The reason I put it that way is to avoid key collisions that would ruin my data, and more importantly, so I can do a quick
asort
and get my results in order.

That order is in reverse, and on the keys, so after the above code block, I run:

asort($sort);
$sort = array_reverse(array_keys($sort));


That gives me a properly indexed array of results, sorted most to least relevant.
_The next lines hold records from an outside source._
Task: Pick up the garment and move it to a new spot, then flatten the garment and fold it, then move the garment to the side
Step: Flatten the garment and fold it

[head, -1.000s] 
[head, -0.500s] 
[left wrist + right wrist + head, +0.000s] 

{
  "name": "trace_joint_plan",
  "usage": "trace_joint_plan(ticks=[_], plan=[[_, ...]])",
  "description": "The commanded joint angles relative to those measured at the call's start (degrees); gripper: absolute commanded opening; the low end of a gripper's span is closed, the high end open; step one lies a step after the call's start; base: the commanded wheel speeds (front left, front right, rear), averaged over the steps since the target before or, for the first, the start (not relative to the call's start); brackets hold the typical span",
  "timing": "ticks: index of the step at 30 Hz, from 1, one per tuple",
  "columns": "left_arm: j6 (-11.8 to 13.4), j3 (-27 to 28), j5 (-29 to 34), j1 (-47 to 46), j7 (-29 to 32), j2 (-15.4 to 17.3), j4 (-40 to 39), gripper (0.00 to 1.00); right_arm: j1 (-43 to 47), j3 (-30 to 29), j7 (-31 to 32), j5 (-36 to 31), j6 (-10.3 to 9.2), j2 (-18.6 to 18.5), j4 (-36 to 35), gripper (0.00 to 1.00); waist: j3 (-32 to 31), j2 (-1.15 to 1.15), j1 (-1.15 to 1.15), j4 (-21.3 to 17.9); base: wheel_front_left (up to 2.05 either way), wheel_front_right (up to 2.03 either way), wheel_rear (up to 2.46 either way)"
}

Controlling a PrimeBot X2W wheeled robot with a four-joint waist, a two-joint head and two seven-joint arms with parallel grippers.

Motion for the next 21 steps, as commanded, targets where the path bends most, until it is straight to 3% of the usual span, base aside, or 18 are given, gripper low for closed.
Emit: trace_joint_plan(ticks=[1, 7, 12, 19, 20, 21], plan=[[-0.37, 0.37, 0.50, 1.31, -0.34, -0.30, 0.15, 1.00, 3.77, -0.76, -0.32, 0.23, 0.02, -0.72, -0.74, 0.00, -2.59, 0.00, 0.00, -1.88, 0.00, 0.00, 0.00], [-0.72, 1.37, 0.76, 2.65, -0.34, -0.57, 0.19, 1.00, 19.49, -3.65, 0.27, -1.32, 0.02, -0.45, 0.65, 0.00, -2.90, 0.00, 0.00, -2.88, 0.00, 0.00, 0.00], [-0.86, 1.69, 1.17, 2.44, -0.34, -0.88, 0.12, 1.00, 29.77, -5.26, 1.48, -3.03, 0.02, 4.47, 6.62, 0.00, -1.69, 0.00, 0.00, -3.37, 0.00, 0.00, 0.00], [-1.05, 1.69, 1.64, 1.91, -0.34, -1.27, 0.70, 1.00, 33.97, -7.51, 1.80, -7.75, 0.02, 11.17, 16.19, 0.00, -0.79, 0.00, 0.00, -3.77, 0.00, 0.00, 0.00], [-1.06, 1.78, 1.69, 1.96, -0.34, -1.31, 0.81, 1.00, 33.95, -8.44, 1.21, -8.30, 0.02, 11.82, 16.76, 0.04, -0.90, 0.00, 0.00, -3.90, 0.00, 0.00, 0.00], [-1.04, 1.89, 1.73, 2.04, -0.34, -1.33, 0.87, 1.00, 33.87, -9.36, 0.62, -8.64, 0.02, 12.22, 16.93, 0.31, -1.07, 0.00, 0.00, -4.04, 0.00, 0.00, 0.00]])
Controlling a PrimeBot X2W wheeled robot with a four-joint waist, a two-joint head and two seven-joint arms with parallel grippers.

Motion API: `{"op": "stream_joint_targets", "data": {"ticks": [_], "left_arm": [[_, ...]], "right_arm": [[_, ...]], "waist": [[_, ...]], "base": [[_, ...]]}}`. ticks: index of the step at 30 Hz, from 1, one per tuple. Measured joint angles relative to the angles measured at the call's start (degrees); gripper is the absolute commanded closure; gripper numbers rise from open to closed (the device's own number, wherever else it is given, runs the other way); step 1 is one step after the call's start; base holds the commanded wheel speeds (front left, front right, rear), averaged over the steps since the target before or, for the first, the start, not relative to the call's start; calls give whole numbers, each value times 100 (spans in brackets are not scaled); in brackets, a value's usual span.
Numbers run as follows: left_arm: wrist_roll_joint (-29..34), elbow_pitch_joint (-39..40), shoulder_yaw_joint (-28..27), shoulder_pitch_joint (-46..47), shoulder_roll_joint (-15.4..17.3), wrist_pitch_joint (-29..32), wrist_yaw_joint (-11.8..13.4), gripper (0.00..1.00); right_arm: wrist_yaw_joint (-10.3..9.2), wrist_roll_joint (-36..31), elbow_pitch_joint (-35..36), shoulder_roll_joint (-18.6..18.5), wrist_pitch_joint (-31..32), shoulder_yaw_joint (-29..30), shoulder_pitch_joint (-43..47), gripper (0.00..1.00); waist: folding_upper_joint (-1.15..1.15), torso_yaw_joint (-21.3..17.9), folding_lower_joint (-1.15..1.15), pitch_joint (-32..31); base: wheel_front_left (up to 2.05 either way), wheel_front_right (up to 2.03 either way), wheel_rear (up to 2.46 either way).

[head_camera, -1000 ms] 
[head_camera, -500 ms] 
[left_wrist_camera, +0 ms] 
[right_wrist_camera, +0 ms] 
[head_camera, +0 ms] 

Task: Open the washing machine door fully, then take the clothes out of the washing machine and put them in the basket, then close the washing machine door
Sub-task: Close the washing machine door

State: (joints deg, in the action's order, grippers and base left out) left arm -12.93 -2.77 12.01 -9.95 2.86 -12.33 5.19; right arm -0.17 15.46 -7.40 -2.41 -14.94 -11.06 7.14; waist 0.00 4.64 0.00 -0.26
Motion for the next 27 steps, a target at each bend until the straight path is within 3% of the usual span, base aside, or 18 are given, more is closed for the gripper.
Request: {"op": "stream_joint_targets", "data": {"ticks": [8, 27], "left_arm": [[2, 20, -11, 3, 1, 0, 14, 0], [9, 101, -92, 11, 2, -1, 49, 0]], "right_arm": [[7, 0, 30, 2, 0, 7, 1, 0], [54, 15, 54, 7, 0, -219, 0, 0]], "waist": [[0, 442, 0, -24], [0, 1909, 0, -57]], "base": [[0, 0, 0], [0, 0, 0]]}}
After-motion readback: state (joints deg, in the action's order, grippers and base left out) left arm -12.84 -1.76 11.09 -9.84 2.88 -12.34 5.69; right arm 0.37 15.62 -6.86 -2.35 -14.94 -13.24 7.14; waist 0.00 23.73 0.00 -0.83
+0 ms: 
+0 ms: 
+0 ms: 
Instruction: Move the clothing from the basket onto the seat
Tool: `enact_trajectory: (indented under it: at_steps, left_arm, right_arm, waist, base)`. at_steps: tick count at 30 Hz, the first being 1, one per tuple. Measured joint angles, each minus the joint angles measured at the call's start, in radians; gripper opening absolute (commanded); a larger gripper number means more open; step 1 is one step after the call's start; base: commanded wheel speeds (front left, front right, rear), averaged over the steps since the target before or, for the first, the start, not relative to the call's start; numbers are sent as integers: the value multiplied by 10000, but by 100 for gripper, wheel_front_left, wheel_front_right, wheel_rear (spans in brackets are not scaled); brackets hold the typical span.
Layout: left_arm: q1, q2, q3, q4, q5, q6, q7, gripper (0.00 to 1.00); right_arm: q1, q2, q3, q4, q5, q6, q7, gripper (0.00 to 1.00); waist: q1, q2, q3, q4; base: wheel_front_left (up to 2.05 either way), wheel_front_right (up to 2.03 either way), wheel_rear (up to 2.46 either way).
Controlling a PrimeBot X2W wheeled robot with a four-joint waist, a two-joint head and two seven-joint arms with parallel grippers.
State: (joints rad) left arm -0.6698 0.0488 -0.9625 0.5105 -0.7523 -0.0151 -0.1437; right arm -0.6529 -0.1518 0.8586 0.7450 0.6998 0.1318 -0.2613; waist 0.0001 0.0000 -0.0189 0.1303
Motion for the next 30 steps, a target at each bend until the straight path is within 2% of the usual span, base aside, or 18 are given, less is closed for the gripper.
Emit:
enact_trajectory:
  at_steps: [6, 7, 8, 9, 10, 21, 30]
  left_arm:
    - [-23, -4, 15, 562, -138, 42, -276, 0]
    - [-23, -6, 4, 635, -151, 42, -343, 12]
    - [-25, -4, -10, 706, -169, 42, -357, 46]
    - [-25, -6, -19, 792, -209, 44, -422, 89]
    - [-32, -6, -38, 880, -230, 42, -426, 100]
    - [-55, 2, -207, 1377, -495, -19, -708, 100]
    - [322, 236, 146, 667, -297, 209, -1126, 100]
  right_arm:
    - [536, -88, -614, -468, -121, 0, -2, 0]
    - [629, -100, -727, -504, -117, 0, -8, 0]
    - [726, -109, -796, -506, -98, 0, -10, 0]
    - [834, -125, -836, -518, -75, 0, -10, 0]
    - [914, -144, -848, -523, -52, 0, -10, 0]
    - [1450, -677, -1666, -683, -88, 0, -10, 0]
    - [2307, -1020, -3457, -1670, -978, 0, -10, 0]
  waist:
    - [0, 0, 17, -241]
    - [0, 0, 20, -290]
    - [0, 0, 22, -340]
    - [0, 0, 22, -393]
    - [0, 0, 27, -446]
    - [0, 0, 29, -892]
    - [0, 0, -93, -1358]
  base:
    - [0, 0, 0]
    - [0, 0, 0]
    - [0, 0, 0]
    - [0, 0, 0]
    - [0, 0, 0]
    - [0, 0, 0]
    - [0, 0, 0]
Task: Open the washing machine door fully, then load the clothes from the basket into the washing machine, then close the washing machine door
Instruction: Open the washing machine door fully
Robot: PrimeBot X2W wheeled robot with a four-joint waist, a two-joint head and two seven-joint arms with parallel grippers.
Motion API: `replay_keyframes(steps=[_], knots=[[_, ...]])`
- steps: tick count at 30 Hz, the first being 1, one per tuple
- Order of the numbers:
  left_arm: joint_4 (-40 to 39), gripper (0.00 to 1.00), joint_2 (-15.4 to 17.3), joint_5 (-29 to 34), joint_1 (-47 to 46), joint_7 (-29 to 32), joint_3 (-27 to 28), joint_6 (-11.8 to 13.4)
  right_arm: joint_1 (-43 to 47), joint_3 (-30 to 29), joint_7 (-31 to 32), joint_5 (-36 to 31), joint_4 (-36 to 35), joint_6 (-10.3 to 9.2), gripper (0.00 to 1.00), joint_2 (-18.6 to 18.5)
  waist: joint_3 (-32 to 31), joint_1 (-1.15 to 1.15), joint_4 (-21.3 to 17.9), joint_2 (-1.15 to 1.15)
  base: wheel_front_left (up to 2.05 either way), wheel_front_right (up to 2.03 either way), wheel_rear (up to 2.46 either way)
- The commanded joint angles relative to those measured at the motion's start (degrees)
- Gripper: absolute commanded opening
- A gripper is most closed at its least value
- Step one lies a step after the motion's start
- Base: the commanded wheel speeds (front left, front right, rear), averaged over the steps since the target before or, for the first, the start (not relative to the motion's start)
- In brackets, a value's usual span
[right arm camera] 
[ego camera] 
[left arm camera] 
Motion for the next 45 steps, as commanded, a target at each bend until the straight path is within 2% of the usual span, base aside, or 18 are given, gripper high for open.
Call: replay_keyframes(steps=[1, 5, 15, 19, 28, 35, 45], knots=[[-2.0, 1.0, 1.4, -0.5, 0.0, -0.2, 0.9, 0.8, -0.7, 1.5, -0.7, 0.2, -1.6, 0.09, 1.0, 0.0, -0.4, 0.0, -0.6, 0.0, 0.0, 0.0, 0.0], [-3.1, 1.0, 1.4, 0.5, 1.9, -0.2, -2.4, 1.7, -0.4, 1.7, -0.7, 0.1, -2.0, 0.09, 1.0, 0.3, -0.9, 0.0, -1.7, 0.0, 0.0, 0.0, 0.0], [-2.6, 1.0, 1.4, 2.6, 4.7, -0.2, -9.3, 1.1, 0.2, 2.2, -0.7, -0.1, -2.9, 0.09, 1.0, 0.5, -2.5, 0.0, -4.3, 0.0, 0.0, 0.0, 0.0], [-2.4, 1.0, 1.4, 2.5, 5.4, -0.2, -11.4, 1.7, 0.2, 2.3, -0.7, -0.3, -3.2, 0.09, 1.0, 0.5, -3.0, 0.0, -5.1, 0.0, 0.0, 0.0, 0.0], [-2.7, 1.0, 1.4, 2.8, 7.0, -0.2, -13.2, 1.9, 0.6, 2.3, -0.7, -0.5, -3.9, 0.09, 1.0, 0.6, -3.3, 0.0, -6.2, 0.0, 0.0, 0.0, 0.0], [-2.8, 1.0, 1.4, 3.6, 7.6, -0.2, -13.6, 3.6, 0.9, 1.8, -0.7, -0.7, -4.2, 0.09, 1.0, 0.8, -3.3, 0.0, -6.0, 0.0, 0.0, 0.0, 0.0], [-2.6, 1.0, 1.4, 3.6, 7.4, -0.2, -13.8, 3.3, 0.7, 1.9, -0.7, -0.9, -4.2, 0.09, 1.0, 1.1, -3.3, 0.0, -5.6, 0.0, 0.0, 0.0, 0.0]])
I can now just drop that in my autocomplete box.

Because speed is the whole point of this experiment, here's my results - obviously, they depend partially on my computer.

2 input words, 40 results: ~5ms
2 input words, (one single character, one whole) 126 results: ~9ms

Obviously there's too many variables at stake for these results to mean much to YOU, but as an example, I think it's pretty impressive.

If anyone sees something wrong with the above example, or can think of a better way than that, I'd love to hear about it. The only thing I can think of maybe causing problems right now, is if I were to search for the term
lean bimas
, I would get the same result score as
lima beans
, because the pattern isn't conditional based on the previous matches. Because the results I'm looking for and the input strings I'm expecting shouldn't make this happen very often, I've decided to leave it how it is for now, to avoid adding any overhead to this quick little script. However, if I end up feeling like my results are being skewed by it, I'll come back here and post about how I sorted that part.

Answer

Since you specifically noted that it could be in several languages, I'll leave my answer in pseudocode so you can adapt to the language of your choice.

Since you are matching an array-to-array, performance is going to vary a lot based on your implementation, so trying several ways and considering exactly when/how/how-often this will be used in a good idea.

The simple way is to leave the data as-is and run an O(n^2) search:

for (every element in array X)
    for (every element in array Y)
        if (current X == current Y)
            add current X to results

return results

If you sorted the arrays first (a sorting algorithm such a squicksort is implemented for you in many languages, check your documentation!), then the actual matching is quicker. Use whatever string-comparison your language has:

Sort array X
Sort array Y

Let A = first element of X
Let B = first element of Y

while (A and B are in array)
    if (A > B)
        Next B
    else if (A < B)
        Next A
    else  //match!
        Add A to results
        Next A
        Next B

//handle case where one array is larger (trivial loop)

return results

Now the important part to the above solution is if the sorting of the arrays saved time versus just an ordinary O(n^2) sort. Usually, moving elements around in arrays is fast whereas string comparisons are not, so it may be worth it. Again, try both.

Finally, there's this crazy algorithm the Mailinator guy dreamed up for doing huge string comparisons in constant time using some awesome data structures. Never tried it myself, but it must work since he runs his whole site on very low-end hardware. He blogged about it here if you're interested. (Note: the blog post is about filtering spam, so some words in the post may be slightly NSFW.)